Faced with the challenge of restoring such degraded landscapes, researchers encountered a critical dilemma: what kind of forest should be restored when no undisturbed reference forests remain? To answer this, the team conducted a detailed ecological assessment across 120 tree plots spread over a 15,000-square-kilometre area in the northern Western Ghats. The plots represented a range of elevations and disturbance histories, from heavily disturbed forests to relatively intact sacred groves.
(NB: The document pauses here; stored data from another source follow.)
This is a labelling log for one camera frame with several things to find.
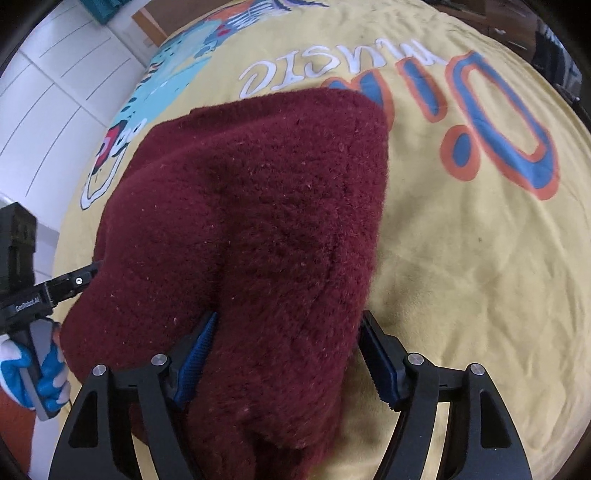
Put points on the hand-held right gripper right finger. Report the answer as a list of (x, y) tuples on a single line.
[(378, 364)]

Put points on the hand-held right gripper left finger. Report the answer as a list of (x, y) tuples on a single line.
[(196, 360)]

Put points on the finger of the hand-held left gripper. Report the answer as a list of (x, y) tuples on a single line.
[(76, 280)]

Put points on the maroon knit sweater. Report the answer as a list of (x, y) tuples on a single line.
[(258, 221)]

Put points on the person's left forearm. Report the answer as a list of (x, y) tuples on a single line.
[(14, 429)]

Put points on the person's left hand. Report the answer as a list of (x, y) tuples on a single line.
[(11, 369)]

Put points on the yellow printed blanket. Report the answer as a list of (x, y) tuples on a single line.
[(461, 254)]

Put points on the white wardrobe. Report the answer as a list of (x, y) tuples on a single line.
[(60, 83)]

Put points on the wooden headboard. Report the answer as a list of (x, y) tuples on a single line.
[(157, 23)]

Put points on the teal wall picture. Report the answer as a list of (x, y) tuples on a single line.
[(106, 9)]

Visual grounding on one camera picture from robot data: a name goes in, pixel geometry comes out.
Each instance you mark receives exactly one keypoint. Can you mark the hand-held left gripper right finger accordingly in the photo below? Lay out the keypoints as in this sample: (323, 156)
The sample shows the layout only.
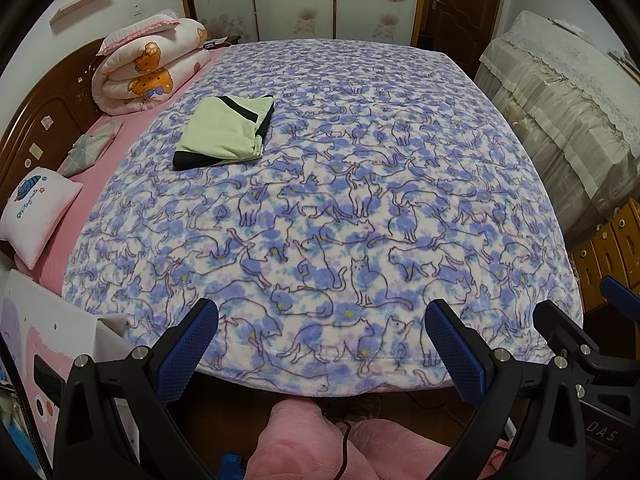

The analysis revealed two striking patterns. First, repeated human disturbance was found to drive a shift from evergreen-dominated forests to deciduous-dominated ones. Evergreen species, which regenerate slowly, are selectively lost when forests are cut again and again, while deciduous species recover more easily. Second, the study found that evergreen trees persist even in the driest parts of the landscape, sometimes making up nearly half of the tree community, indicating that climate alone does not fully explain their decline.
By examining climate water deficit, a measure of the balance between rainfall and water loss, researchers showed that wetter sites were largely evergreen, while drier sites still retained a significant evergreen presence. This pointed to the combined role of climate stress and human disturbance in shaping forest composition.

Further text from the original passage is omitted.